In normal human fracture injury, αβ T-lymphocytes are selectively recruited and activated. They are consistently present in the early inflammatory phase(20) at which time they are the major producers of IL-2, and act as potent stimulators of mesodermal cell division(3, 9) and osteoinduction.(21). Direct evidence for T-cell involvement in the control of fracture healing is provided by both in-vitro(21, 22) and in-vivo(20, 2325) studies, which have demonstrated negative effects of lymphocyte depletion on fracture healing outcome. Multiple signaling pathways interrelate T-cell immunity with skeletal regeneration. Receptor activator for nuclear factor κ B ligand (RANKL) expressed by osteoclast is a key regulator of bone resorption in fracture healing.(26) Intriguingly, RANKL also regulates T-cell dendritic cell communications and T-cell activation.(27)

γδ T-cells, as “innate lymphocytes”, have the unique ability to directly recognize products of stressed cells through their receptor without the need for antigen presenting cells. They produce cytokines that are predominately Th1 (interferon-γ).(28) However, depending on the context, γδ T-cells can also make Th-2 cytokines, as well as IL-17 through induction of Th17 cells by RORγt+ cells.(29) The type of cytokine produced is determined not only by differences in the disease models, but also by the cytolytic ability of γδ T-cells that express FasL. (30) In addition, γδ T-cells may assist in dictating the Th1 or Th2 phenotype of the CD4+ αβ T-cell response.(31, 32)

Although the exact biological function of γδ T-cells remains unanswered, genetically engineered deficient experimental models have focused on an immunoregulatory role. (3335) They can perform specialized functions related to the repair of tissue damage (28, 36, 37) and wound healing.(38) The molecular basis of tissue localization at sites of injury by γδ T-cells is currently unknown. One receptor that facilitates their migration and extravasation to areas of inflammation is CD44.(39) The CD44 receptor, up-regulated by both lymphocytes (39) and bone cells (40) binds hyaluronan in association with wound and bone regeneration. In a γδ T-cell receptor (TCR) knockout mouse model, γδ T-cells are required for hyaluronan deposition, subsequent macrophage infiltration into wound sites, and appropriate wound repair.(41)

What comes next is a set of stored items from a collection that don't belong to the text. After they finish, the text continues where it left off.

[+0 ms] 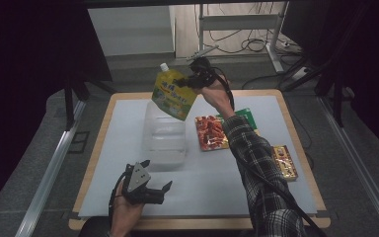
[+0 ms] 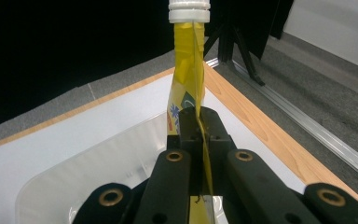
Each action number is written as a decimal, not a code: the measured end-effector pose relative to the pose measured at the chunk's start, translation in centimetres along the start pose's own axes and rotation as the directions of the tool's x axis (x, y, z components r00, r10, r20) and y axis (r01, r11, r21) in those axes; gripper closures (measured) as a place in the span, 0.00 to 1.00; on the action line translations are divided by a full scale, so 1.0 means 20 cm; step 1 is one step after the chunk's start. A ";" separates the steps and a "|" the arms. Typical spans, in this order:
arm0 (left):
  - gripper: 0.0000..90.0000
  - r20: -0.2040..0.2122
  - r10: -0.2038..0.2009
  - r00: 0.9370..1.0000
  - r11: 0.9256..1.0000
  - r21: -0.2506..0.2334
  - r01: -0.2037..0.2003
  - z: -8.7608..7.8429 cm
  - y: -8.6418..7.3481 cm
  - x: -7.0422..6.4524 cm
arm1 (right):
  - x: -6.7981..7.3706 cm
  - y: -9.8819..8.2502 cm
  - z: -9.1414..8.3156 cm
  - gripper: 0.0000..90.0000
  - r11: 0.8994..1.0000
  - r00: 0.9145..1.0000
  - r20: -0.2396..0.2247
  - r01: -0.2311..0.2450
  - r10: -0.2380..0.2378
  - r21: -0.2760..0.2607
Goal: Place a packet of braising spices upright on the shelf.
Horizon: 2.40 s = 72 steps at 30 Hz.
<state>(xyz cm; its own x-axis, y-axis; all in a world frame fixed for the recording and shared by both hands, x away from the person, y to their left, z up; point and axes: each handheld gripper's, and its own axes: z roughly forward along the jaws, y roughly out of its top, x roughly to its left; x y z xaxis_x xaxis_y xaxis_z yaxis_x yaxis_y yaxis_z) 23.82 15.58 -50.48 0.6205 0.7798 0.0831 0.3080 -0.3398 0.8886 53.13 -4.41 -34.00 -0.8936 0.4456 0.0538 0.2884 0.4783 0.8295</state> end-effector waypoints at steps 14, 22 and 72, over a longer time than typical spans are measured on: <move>0.01 0.007 0.000 1.000 1.000 0.005 0.000 0.00 0.00 0.00 | 0.00 -0.03 0.16 0.99 0.997 1.000 -0.018 0.020 -0.018 0.068; 0.01 0.019 0.000 1.000 1.000 0.008 0.000 0.00 0.00 0.00 | 0.01 -0.05 0.27 0.98 0.998 0.999 -0.046 -0.015 0.017 0.057; 0.01 0.041 0.034 0.999 0.999 0.038 -0.035 0.03 0.00 -0.03 | 0.04 -0.14 0.22 0.20 0.999 0.999 0.046 0.002 -0.004 0.038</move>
<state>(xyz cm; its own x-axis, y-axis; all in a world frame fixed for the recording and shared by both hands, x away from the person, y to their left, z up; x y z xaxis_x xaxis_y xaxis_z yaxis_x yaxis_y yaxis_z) 23.79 14.74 -50.88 0.6593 0.7459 0.0945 0.3133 -0.3867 0.8674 53.19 -2.03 -38.67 -0.8780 0.4781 0.0251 0.2994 0.5075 0.8080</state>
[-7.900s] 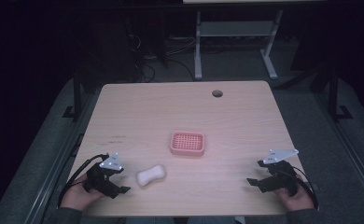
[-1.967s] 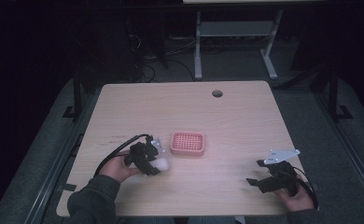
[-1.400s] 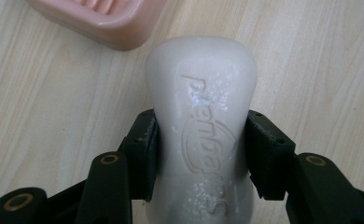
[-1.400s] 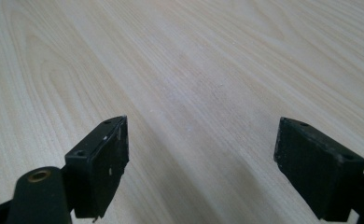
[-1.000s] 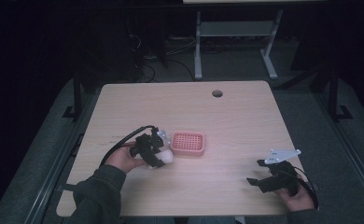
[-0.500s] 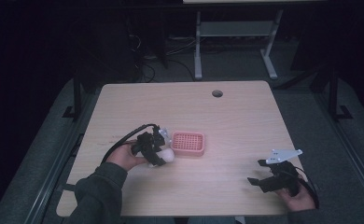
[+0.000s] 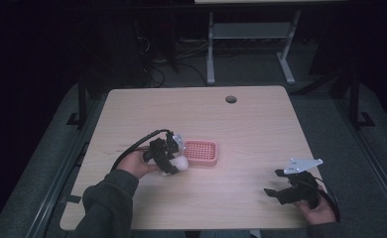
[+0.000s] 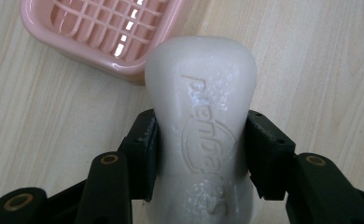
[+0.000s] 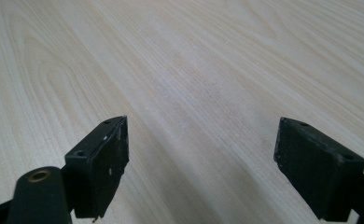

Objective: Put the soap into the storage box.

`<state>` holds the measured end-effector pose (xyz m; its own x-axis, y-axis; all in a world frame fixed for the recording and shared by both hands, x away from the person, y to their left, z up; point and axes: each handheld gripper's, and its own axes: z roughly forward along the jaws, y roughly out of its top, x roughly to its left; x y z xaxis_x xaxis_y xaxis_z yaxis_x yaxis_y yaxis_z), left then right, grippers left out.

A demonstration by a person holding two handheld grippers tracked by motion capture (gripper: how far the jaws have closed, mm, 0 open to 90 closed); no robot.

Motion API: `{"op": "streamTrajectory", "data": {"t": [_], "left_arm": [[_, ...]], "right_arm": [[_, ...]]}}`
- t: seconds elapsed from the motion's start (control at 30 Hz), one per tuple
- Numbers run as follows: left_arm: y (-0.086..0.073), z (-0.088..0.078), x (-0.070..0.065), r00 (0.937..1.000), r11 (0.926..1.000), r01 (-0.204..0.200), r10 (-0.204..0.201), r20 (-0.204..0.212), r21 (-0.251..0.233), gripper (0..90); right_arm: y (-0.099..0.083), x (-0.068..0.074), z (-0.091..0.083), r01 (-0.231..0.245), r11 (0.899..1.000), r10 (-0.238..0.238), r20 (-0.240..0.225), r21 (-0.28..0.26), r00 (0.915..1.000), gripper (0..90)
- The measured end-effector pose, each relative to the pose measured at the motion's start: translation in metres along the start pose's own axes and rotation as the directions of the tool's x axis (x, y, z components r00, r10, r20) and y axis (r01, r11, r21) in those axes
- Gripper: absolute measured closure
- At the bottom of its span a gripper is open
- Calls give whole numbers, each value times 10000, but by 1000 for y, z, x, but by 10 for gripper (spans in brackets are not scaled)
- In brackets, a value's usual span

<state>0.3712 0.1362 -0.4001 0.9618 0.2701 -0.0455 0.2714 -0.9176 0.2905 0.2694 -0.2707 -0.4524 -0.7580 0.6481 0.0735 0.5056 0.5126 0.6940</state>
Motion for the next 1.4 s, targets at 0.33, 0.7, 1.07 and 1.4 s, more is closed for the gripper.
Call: {"op": "streamTrajectory", "data": {"t": [0.33,0.7,1.07,1.4], "left_arm": [[10,-2,3,9999,9999,-112,112,-29,-42,500],[17,0,10,9999,9999,-118,118,31,66,500],[32,-2,15,9995,9994,-321,321,24,100,500],[46,2,20,9992,9993,-366,364,166,106,500]], "right_arm": [[0,0,0,25,10000,-25,8,-41,10000,176],[-1,-1,-1,-34,10000,34,5,-74,10000,176],[-1,-1,-1,-29,10000,29,-24,-77,10000,175],[-2,-2,-2,-51,9999,50,-57,-162,10000,175]]}}
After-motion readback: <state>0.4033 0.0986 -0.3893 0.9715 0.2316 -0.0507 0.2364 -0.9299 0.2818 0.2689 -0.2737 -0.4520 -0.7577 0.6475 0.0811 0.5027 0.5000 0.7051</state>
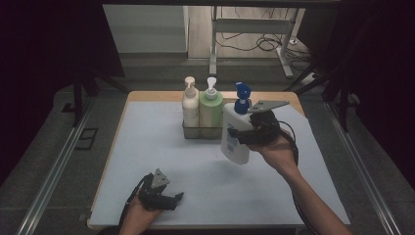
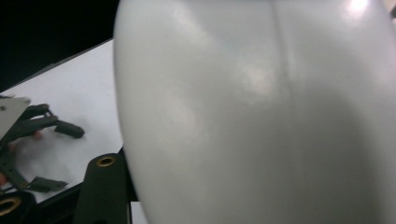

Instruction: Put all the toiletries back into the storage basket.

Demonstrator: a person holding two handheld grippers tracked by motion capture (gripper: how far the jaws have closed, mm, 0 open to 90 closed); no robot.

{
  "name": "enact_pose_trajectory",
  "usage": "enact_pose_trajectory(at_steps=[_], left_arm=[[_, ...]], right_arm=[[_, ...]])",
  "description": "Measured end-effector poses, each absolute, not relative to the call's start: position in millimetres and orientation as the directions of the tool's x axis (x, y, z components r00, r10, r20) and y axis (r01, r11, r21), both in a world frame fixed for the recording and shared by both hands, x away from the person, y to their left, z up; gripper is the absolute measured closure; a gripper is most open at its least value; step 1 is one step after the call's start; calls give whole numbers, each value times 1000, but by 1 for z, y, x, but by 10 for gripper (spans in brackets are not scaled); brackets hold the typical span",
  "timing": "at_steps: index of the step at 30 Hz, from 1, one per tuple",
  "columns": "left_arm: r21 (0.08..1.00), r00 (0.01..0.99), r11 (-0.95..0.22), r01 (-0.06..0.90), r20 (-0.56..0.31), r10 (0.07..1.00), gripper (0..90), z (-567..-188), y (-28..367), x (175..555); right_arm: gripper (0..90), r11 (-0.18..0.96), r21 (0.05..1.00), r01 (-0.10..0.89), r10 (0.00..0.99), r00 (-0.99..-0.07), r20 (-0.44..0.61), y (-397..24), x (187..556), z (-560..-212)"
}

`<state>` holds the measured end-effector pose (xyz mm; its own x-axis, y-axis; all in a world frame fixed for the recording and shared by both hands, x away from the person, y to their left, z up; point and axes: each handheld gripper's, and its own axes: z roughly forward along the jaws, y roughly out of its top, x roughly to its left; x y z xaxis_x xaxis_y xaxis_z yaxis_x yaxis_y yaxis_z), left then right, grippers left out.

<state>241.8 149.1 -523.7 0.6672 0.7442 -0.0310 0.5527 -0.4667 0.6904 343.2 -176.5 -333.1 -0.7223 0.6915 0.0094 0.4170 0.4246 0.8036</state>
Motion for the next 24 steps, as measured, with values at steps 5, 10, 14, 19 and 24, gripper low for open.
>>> enact_pose_trajectory(at_steps=[5, 10, 14, 19, 24], left_arm=[[691, 665, -463, 555, -34, 746, 124, -524, 149, 242], [691, 667, -466, 552, -30, 745, 124, -524, 149, 242], [691, 667, -466, 553, -31, 745, 124, -524, 149, 242], [691, 666, -465, 553, -31, 745, 124, -524, 149, 242], [692, 666, -465, 552, -31, 745, 124, -524, 149, 242]], right_arm=[[399, 411, 811, 416, 717, -697, -6, -181, 351, -328], [400, 404, 816, 413, 739, -673, -25, -184, 361, -324], [401, 394, 816, 424, 752, -659, -21, -185, 367, -322], [401, 383, 819, 427, 773, -634, -31, -184, 381, -319], [402, 369, 824, 429, 787, -617, -31, -182, 392, -318]])
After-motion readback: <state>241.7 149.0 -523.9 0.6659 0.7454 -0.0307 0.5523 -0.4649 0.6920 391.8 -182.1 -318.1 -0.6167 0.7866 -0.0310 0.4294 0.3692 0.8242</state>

The aim of our study was first, to demonstrate that γδ T-cells, as part of an innate immunological response to injury, would be recruited to the local site of fracture repair. Secondly, we investigated the consequence of the absence of γδ T-cells to the final outcome of the repair product. We hypothesized that the absence of γδ T-cells would impact negatively on cellular proliferation, adhesion, differentiation and ultimate callus formation, not unlike that already seen with wound healing.

Material and Methods

The study was carried out with approval of the NIH Animal Care and Use Committee.

Animal model

Mice homozygous for the Tcrdtm1mom delta chain targeted mutation and C57BL/6 background wild type controls were from Jackson Laboratories (Bar Harbor, ME). A 4 kb deletion encompassing most of the delta chain constant region sequences, results in γδ T-cell receptor deficiency in all adult lymphoid and epithelial organs, in the presence of normal development of the γδ T-cell lineage. Additionally, this mutation does not impact the number or function of B-cells, the expression of several cell surface markers including LFA-1, CD-2, CD69, and IL-2, or T-helper function in animals aged 4 weeks. (42)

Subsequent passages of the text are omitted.